* [Assignment]: Copy the lines below, beginning with the one that contains "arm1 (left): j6" and continuing through the final line, exactly as written and with no other lines.

○ ○ ○ ○

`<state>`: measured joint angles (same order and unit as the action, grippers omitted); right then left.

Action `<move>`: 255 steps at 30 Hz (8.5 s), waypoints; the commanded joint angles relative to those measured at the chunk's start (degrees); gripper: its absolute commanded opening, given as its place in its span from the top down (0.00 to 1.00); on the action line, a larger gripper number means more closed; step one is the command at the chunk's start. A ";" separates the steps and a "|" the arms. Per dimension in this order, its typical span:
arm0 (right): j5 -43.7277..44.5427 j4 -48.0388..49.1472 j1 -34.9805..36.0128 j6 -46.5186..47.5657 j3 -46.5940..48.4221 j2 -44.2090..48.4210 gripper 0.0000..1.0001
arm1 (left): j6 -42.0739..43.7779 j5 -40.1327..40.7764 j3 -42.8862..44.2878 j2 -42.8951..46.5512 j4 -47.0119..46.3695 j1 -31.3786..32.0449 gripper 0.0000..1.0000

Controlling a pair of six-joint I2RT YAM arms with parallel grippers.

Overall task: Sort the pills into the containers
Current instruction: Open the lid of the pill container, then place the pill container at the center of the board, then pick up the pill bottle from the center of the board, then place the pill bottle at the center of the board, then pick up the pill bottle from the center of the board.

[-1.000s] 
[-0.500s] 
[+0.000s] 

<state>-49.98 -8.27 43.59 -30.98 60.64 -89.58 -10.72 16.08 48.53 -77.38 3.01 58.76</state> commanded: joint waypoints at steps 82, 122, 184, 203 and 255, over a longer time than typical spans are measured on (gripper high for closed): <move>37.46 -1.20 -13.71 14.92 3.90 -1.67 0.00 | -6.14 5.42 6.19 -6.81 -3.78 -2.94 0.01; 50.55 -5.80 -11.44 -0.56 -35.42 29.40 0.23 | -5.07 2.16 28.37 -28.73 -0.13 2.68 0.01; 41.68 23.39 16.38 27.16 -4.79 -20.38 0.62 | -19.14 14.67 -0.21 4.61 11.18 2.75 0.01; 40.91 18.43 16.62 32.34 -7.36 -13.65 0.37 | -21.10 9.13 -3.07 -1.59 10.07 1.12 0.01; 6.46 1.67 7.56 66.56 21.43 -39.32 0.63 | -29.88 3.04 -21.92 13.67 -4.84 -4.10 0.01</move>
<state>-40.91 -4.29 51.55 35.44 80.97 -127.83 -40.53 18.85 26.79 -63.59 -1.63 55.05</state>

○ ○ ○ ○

* [Written answer]:
arm1 (left): j6 -42.0739..43.7779 j5 -40.1327..40.7764 j3 -42.8862..44.2878 j2 -42.8951..46.5512 j4 -47.0119..46.3695 j1 -31.3786..32.0449 gripper 0.0000..1.0000

Controlling a pair of six-joint I2RT YAM arms with parallel grippers.

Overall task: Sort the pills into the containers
Current instruction: Open the lid of the pill container, then place the pill container at the center of the board, then pick up the pill bottle from the center of the board, then place the pill bottle at the center of the board, then pick up the pill bottle from the center of the board.

[-1.000s] 
[-0.500s] 
[+0.000s] 

<state>-49.98 -8.27 43.59 -30.98 60.64 -89.58 -10.72 16.08 48.53 -77.38 3.01 58.76</state> commanded: joint waypoints at steps 82, 122, 184, 203 and 255, over a longer time than typical spans are measured on (gripper high for closed): <move>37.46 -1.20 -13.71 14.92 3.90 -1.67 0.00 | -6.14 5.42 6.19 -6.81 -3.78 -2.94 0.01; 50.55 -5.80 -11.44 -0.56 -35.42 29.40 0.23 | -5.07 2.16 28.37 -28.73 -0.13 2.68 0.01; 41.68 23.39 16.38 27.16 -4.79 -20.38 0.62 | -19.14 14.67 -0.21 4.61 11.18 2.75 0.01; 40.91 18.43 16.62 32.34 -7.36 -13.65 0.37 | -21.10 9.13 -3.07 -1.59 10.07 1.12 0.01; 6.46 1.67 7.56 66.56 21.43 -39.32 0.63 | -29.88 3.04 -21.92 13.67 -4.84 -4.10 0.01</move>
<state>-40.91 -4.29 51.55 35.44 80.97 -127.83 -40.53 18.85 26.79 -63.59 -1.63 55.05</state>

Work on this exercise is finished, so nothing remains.